Notice that it is called an “unclean spirit.” This is significant. We may not be familiar with demon possession, but we all know what it means to be unclean.

  • I saw Tiger Woods on TV the other day. He seems to have it all. He is handsome; extremely fit, with well-toned muscles and a chiseled body; wealthy; he has a beautiful and talented girlfriend (an Olympic athlete!); and he is an amazingly talented golfer. But, because of his moral failings and how he hurt his wife and family, he is despised by many. He is unclean.

  • The New England Patriots are an exceptional football team, highly talented and well-coached. Even so, for many people this doesn’t matter. They see them as cheaters, and consider them unclean.
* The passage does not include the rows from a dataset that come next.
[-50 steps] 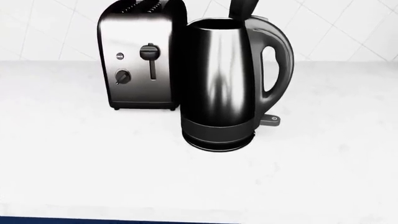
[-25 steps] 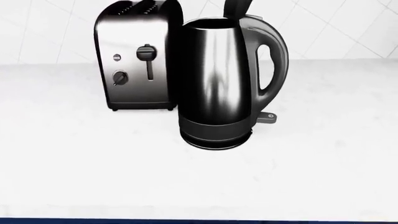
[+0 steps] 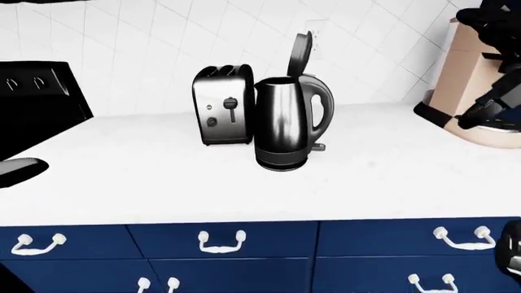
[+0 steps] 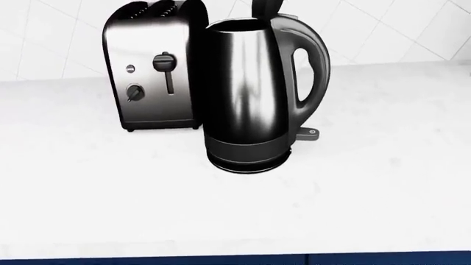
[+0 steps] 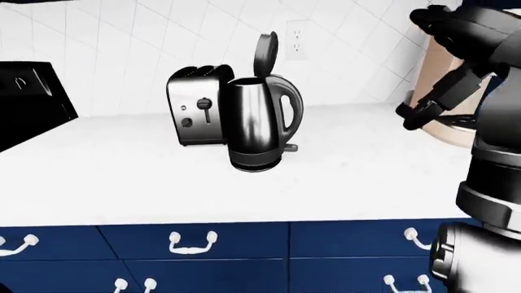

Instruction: Close the lid of the electric kettle.

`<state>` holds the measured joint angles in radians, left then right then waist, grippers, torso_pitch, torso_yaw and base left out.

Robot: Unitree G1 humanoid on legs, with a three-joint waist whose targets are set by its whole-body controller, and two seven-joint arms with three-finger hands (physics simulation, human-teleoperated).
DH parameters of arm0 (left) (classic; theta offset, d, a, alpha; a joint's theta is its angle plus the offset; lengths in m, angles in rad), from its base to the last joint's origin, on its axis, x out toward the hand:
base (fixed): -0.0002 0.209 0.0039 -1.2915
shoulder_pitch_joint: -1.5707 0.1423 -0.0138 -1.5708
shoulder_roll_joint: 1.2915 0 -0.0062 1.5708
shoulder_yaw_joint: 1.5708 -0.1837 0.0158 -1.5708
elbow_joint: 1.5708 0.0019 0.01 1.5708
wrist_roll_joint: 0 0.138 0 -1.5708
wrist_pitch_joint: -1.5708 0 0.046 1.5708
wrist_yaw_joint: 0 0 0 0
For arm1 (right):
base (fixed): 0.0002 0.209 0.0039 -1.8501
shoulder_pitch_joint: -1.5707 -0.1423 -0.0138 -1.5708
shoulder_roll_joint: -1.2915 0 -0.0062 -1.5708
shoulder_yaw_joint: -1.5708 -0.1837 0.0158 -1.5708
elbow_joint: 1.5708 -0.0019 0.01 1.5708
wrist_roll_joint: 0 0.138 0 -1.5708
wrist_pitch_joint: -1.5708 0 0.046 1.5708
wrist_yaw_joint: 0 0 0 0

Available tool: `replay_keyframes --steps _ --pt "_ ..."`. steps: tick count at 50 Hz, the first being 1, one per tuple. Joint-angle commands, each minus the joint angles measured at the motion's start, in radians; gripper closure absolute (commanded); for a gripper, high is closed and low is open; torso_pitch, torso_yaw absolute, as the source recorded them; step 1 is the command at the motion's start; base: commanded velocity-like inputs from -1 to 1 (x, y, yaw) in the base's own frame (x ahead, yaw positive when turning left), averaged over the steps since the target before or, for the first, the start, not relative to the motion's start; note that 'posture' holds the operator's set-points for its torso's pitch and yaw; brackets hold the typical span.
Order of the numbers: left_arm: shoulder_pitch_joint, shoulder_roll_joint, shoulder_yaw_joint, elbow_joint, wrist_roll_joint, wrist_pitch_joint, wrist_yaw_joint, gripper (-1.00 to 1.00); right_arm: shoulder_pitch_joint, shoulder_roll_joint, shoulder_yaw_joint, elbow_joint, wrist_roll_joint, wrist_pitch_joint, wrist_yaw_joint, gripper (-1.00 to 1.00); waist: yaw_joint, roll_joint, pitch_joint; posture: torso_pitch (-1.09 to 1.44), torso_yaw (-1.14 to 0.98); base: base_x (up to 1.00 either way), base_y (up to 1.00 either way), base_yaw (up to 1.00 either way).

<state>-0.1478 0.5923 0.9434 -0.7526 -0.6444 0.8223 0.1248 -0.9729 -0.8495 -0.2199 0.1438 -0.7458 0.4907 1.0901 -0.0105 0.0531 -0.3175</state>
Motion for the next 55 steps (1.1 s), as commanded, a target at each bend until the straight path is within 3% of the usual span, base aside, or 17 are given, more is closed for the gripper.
replay_keyframes --steps 1,26,55 --pt "-0.017 0.021 0.004 -0.017 -0.003 -0.021 -0.002 -1.0 -0.047 0.001 -0.001 0.003 -0.033 -0.043 -0.019 -1.0 -0.001 -0.002 0.0 -0.51 0.0 0.0 0.0 0.0" --pt "-0.021 0.019 -0.005 -0.019 0.0 -0.022 0.0 -1.0 -0.18 0.174 0.071 0.237 -0.196 -0.144 -0.113 -1.0 -0.003 0.015 -0.002 -0.51 0.0 0.0 0.0 0.0" --pt "-0.022 0.016 -0.008 -0.021 -0.001 -0.019 -0.001 -1.0 -0.249 0.266 0.119 0.355 -0.326 -0.269 -0.102 -1.0 -0.002 0.024 0.0 -0.51 0.0 0.0 0.0 0.0"
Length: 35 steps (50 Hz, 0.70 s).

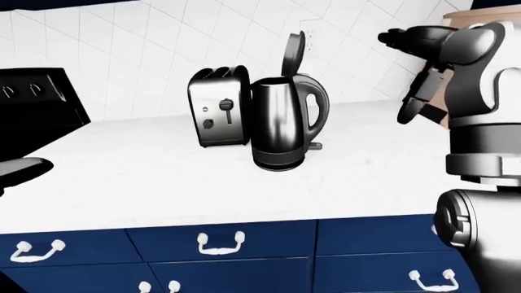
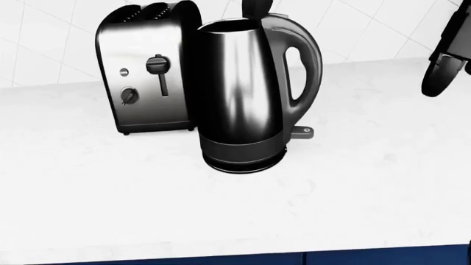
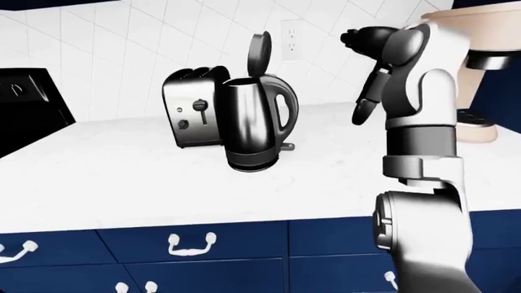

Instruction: Close the lid of the electric kettle.

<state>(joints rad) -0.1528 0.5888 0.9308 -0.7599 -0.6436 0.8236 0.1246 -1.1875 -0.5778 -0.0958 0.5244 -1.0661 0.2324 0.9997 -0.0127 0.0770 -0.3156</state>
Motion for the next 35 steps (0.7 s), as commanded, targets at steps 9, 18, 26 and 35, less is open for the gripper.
replay_keyframes --steps 9,18,26,35 --pt "-0.017 0.022 0.008 -0.007 -0.002 -0.023 -0.004 -1.0 -0.046 0.017 0.006 -0.025 -0.046 -0.058 0.016 -1.0 0.0 0.001 -0.002 -0.51 0.0 0.0 0.0 0.0" --pt "-0.017 0.026 0.006 -0.009 -0.005 -0.023 -0.001 -1.0 -0.098 0.035 0.016 0.028 -0.066 -0.088 0.012 -1.0 -0.001 0.004 0.0 -0.51 0.0 0.0 0.0 0.0" --pt "-0.02 0.024 0.006 -0.012 -0.006 -0.019 0.001 -1.0 -0.121 0.053 0.025 0.043 -0.078 -0.105 0.022 -1.0 -0.001 0.006 -0.001 -0.51 0.0 0.0 0.0 0.0" --pt "-0.017 0.022 -0.001 -0.013 -0.004 -0.024 0.004 -1.0 -0.146 0.077 0.033 0.07 -0.088 -0.116 0.021 -1.0 -0.002 0.007 0.0 -0.51 0.0 0.0 0.0 0.0"
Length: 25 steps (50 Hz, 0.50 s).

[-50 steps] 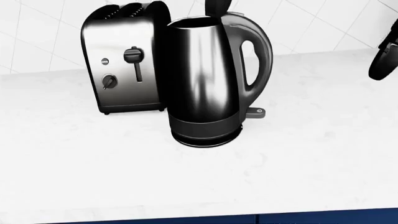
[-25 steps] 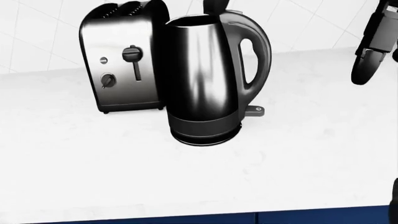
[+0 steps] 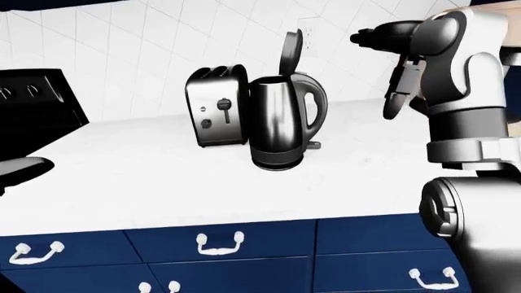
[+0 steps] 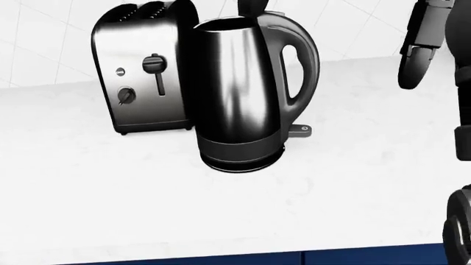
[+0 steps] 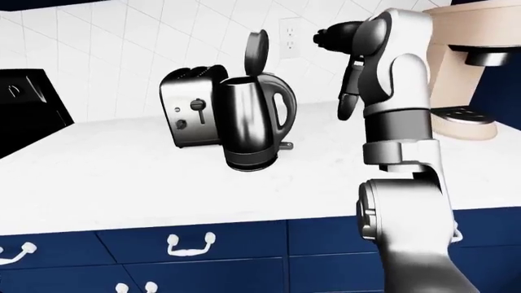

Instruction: Close the lid of the electric kettle.

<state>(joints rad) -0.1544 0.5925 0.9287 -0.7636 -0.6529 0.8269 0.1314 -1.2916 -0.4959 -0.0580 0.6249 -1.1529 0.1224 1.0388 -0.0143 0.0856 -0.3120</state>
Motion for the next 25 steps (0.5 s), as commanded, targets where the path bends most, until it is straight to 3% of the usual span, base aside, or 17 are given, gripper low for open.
replay_keyframes --steps 1,25 --pt "-0.015 0.016 -0.001 -0.008 0.008 -0.03 -0.004 -1.0 -0.043 -0.004 -0.004 -0.029 -0.003 -0.007 -0.018 -1.0 0.0 -0.001 -0.004 -0.51 0.0 0.0 0.0 0.0" --pt "-0.017 0.011 -0.01 -0.004 0.017 -0.033 -0.008 -1.0 -0.096 0.074 0.031 0.076 -0.027 -0.009 -0.081 -1.0 0.001 0.004 -0.004 -0.51 0.0 0.0 0.0 0.0"
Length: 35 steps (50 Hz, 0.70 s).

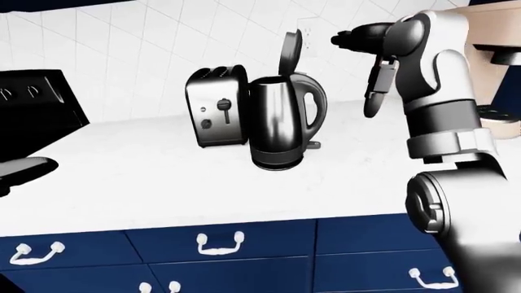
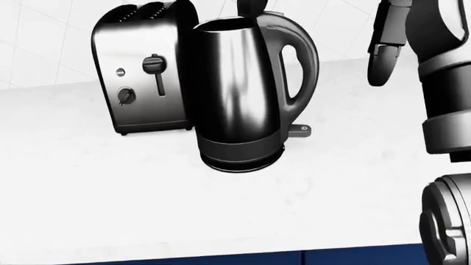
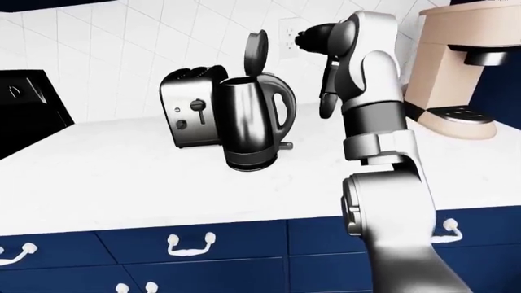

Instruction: Close the lid of the electric kettle.

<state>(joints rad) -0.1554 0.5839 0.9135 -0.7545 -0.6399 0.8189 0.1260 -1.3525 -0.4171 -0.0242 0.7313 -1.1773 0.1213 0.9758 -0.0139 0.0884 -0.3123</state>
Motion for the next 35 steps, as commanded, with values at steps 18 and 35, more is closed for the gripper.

    Uncleanness is an inner defect, a corruption of the soul that stains everything else and makes the entire person unacceptable.

     

    You have probably never been confronted by someone with an unclean spirit. But, you know uncleanness. You are yourself by nature sinful and unclean. You know this, for you feel it in the desires you have which you know are not right; desires which, if you expressed them or followed them would be rejected by those closest to you, and certainly by God. You know the uncleanness of the sinful thoughts that enter your mind and threaten to fill it. Should God welcome this uncleanness into His presence in heaven? He will silence it and cast it out into hell!

     

    The uncleanness of our sinfulness threatens us with God’s eternal condemnation to hell with the unclean spirits. This is the danger which threatens us more than any other, more than any disease or injury or loss! Jesus warns, “Do not fear those who kill the body but cannot kill the soul. Rather fear him who can destroy both soul and body in hell.” (Matt. 10:28) He came as the new and greater Moses to cast out the uncleanness of our sins and bring both soul and body to the promised land of heaven.

     

    Do you see Jesus above all as this Moses, your deliverer from your sins and so the Savior of your soul and body? You do if you not only believe you are a sinner but regularly admit this and confess your sins to Him. “I acknowledged my sin to you, and I did not cover my iniquity; I said, “I will confess my transgressions to the Lord.” ” (Ps. 32) This is what a believer in Jesus as the new and greater Moses does. “And you forgave the iniquity of my sin.” This is how Jesus responds, and this is why we confess. We confess, not simply to be honest and certainly not to feel bad, but because we want to receive the good. We want to be clean!

     

    The unclean demons confess Christ’s holiness under duress. They have to, but they do so with fear and disgust. We, too, confess, “You are the Holy One of God!” But we do so with hope, for we know that His holiness is for us. Jesus came, the Holy One of God, to sinners to be the Savior of sinners. He took our unholiness within Himself, and consumed it by His holy death upon the cross, a holy sacrifice on behalf of the unholy. In His holiness He delivers us from all that is unholy and unclean.

     

    Psalm 32 says, “Blessèd is the one whose transgression is forgiven, whose sin is covered. Blessèd is the man against whom the Lord counts no iniquity, and in whose spirit there is no deceit.” Jesus is our Moses, who came to gain for us, and then give to us unclean sinners, the cleansing of forgiveness. There is no greater blessing. The one who is blessed with the cleansing of Lord’s forgiveness is blessed without and within, in body and soul, forever!